For this reason I still want to implement the tree comparison idea I proposed here lately. This would eliminate the randomness not by sampling enough games and relying on the (tediously slow) 1/sqrt(N) convergence, but by exhaustively generatng all possible realizations of the game from a given initial position. If the versions under comparison are quite close (the case that is most difficult to test with conventional methods), the entire game tree might consist of less than 100 games, but might give you the accuracy of a 10,000 games that are subject to chance effects.
Here you make the general statement that testing with a fixed number of nodes is useless. Without referring to any number of games. And I don't think that 'useless' is the same as 'not enough' (for a particular purpose). Even if you want to stick to the 80 games that suddenly popped out of nowhere, if I have two versions and one of them scored 45 out of 80, while the other scored 0 out of 80, then 80 games are clearly enough to draw the far-reaching conclusion that you have broken something, and it would be plain silly to continue playing 100,000 games with this version. But all of that is standard statistics, which was never an issue in this discussion thread.
fixed number of nodes is absolutely worthless. To prove that to yourself, do the following. Play a match using the same starting position, where _both_ programs search a fixed number of nodes (say 20,000,000). Record the results. Then re-play but have both search 20,010,000 nodes (10K more nodes than before). Now look at the results. They won't be anywhere near the same. Which one is more correct? Answer: that's hopeless as you take a small random (the games with 20M nodes per side) from a much larger set of random results, and you base your decisions on that? May as well flip a coin...
my upcoming ICGA paper will show just how horrible this is...

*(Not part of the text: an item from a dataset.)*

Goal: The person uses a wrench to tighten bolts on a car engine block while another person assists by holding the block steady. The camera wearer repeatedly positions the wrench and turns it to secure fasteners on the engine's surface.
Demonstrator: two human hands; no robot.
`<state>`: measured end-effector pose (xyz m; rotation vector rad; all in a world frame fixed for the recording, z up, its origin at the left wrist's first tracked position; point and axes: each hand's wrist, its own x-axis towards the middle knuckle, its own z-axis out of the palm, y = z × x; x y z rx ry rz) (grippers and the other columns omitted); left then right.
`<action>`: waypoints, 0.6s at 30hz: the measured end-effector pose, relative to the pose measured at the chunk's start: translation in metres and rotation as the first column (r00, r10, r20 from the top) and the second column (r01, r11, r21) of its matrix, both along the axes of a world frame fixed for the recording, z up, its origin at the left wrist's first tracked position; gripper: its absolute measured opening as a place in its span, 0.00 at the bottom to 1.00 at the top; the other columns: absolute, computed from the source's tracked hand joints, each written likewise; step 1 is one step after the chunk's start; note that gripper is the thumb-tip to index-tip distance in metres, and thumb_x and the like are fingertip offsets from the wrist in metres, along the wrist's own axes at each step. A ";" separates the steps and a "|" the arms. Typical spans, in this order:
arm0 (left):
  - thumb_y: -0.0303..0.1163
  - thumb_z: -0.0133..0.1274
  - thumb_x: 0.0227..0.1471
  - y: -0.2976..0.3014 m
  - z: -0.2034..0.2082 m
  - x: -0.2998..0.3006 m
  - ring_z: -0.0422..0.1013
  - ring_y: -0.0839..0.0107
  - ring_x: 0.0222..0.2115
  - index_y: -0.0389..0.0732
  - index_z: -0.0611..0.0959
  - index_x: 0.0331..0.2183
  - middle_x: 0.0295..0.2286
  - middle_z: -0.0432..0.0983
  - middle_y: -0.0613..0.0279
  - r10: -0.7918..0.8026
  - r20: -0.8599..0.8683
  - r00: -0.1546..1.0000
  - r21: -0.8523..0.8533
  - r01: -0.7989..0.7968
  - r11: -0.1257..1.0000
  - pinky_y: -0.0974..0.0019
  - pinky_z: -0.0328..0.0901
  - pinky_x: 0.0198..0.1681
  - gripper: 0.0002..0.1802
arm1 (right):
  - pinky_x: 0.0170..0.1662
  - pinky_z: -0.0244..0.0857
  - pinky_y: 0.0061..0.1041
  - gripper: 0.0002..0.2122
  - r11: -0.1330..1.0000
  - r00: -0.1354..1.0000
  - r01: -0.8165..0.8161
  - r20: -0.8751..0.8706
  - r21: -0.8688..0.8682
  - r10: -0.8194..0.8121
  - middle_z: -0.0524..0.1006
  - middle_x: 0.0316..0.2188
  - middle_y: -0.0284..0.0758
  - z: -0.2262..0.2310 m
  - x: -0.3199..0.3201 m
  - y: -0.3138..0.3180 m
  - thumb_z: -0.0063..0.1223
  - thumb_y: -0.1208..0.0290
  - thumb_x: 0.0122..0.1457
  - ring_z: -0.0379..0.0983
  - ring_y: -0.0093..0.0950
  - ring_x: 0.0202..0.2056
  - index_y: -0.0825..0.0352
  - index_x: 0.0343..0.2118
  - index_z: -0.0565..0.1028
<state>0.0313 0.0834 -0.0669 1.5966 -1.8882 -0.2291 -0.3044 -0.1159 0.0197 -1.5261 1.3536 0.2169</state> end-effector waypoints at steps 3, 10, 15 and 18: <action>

To talk about things that are absolutely useles: testing uMax against Crafty, Fruit, Arasan, comes pretty close pretty to that. The more games I would play, the more useles it would be, for in 100,000 games both the old and the improved version of uMax would score 0 points. So How would I know if my improvement worked, or if I had completely broken it? It would just be a giant waste of time. An easy analysis shows that you obtain maximum information per game (so that you get the desired reliability with the smallest number of games) if you test against engines of about equal strength.
You have to do _both_. You have test against programs close to you, worse than you, and significantly better than you. Otherwise imbalances can creep in that make you play better against weaker opponents but much worse against better opponents. We've also seen this happen in our cluster testing with various crafty versions.
I challenge you to find _any_ program that uses time for search limit, and yet play the same games over and over given the same moves by the opponent. 10K nodes makes _major_ differences in 80 game matches as I showed. At todays search speeds that might be less than a millisecond, and time jitters more than that on every O/S I have tested.
On top of that, for those that are testing engines in a higher ELO range, I would even reverse the statement: if Crafty, Fruit, Arasan,... are not able to reproduce their games despite 'random' being switched off, and despite being set for a fixed ply depth, (so that random factors outside of the engines cannot affect their logic), they are clearly not suitable test opponents and are best excluded from any gauntlets you make to evaluate tiny changes in your engine. As using such unpredictable engines needlesly add an enormous statistical variance to the quantity under measurement. Better stick to engines that behave according to specifications.
After all, the idea is to make testing to a certain accuracy as easy as possible. That you could also make it much harder on yourself by picking certain engines with nasty peculiarities, is quite irrelevant if you are smart enough to stay away from them!